The PCOSS believes that the time to work on development is now, so has requested support in building up its water and sanitation programs. Using the 2012 Presbyterian Women’s funds, I brought together Mr. Henk Holtslag, a technical trainer from the Netherlands, and Mr. Walter Mgina, a manual drilling expert from Tanzania, to start training South Sudanese fabricators in Juba. Mr. Alfati Halzber and Mr. Taban from Juba began their training in the production of low-cost water and sanitation by fabricating rope pumps and manual drilling equipment. The pumps and tools were then flown by the Mission Aviation Fellowship (MAF) to Pochalla, in the Boma state. Pochalla was chosen by the PCOSS as an alternative to Akobo Hospital. While in Pochalla we trained six water providers in manual drilling techniques using the equipment fabricated by Mr. Alfati and Mr. Taban.
We are very grateful to the PW for this opportunity to work in partnership with the PCOSS in building up their efforts to improve water and sanitation for the people of South Sudan, and most especially its women. As we mentioned in our last letter, the PCOSS is working hard to improve the lives of women in South Sudan, as I was able to witness through the ordination of Rev. Paska, the eighth woman to be ordained in the PCOSS. I was privileged to see her first weeks of pastoring as an ordained minister, speaking with women, and forming the first PW equivalent in Pochalla. It was truly a blessing to be able to attend the induction of these women and to share in Rev. Paska’s first communion service there.

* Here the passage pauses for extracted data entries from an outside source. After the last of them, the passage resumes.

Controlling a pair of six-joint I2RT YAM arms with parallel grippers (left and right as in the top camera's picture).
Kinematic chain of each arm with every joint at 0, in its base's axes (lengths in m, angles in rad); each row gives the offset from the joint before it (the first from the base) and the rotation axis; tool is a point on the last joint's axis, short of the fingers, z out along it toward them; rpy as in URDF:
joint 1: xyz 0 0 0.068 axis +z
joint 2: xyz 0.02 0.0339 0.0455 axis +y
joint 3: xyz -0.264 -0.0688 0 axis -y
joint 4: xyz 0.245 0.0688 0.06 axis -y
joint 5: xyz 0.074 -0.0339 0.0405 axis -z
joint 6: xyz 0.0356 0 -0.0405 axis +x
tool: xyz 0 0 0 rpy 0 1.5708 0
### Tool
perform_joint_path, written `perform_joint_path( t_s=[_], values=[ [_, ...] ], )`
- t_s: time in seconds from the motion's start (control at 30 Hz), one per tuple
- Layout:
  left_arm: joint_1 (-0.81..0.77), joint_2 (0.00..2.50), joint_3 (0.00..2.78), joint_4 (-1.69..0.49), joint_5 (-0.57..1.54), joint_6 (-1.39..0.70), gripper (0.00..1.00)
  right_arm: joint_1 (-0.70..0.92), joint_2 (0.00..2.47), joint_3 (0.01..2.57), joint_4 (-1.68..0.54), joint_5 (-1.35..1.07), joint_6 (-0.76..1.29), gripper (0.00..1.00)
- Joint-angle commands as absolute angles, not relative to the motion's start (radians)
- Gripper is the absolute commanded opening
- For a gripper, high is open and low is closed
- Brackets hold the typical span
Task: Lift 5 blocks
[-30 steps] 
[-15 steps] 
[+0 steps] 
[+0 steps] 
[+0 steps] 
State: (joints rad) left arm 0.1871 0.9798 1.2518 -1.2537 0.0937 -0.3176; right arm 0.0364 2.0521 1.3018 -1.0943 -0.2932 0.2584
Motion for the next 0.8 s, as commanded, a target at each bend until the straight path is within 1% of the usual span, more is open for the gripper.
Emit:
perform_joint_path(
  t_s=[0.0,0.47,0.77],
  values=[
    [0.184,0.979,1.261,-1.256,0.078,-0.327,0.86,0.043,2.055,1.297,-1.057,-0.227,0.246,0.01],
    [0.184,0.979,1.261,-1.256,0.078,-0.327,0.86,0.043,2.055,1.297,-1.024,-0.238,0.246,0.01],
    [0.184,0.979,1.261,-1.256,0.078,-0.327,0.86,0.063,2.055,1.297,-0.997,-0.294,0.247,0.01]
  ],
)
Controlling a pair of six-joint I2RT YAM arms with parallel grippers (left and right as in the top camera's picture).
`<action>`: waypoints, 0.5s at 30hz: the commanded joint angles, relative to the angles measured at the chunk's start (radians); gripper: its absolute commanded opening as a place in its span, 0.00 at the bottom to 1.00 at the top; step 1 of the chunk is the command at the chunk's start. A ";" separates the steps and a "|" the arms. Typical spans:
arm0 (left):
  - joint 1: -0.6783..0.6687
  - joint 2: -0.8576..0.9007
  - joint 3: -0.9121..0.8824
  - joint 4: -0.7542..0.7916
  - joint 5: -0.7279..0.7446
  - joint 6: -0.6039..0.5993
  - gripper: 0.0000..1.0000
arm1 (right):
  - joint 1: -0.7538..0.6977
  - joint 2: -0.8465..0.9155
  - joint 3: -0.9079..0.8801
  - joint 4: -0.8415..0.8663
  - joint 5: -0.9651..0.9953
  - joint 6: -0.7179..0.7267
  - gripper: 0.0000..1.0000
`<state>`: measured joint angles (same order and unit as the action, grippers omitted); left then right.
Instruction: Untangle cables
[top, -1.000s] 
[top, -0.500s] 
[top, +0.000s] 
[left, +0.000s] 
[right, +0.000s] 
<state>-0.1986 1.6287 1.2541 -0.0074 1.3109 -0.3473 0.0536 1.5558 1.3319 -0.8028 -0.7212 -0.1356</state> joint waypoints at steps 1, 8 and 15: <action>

In addition to working on rope pump production in South Sudan, we also have become involved in producing rope pumps here in the U.S. to make real Isaiah’s vision of turning swords into plowshares by turning guns into rope pumps. During Christmas celebrations at our church in Decatur, Ga., our pastor, Rev. Tom Hagood, approached me to see how we might work together in supporting the church’s vision of ending gun violence while also supporting the food security and water needs of the Synod of Livingstonia in Malawi. Tom had become involved in bringing gun violence to the attention of the church when he first led his Sunday School class through the PC(USA) documentary Trigger: the Ripple Effect of Gun Violence, which examines the ripple effect that one shooting has on a survivor, family, community, and society.
After viewing Trigger, Tom saw a Shaun Clayborn YouTube video https://www.youtube.com/watch?v=-WcfU3KLMeU describing how assault rifles were melted and transformed into agricultural tools. Tom asked me if there would be tools that could be fabricated from guns and used in Malawi. We agreed that functional rope pumps could be made from guns, thereby turning weapons into water pumps http://www.ajc.com/news/news/from-the-barrel-of-a-gun-a-flowering-landscape/nrQyn/. Although it would not be practical to ship these pumps to Africa, they could be used locally to raise awareness of both the PC(USA)’s views on gun violence and simultaneously the water difficulties in Malawi.
Tom found a blacksmith/artist in Decatur who produced a working rope pump sculpture. The sculpture was used during a Service of Prayer at the PC(USA) headquarters during the NRA Convention, which took place across the street in Louisville this past May (see https://www.pcusa.org/news/2016/5/23/presbyterians-gather-prayer-and-worship-nra-conven/). The pump sculpture will be displayed at the General Assembly in Portland this month.
Thank you again for being part of our work and being part of the global body of Christ.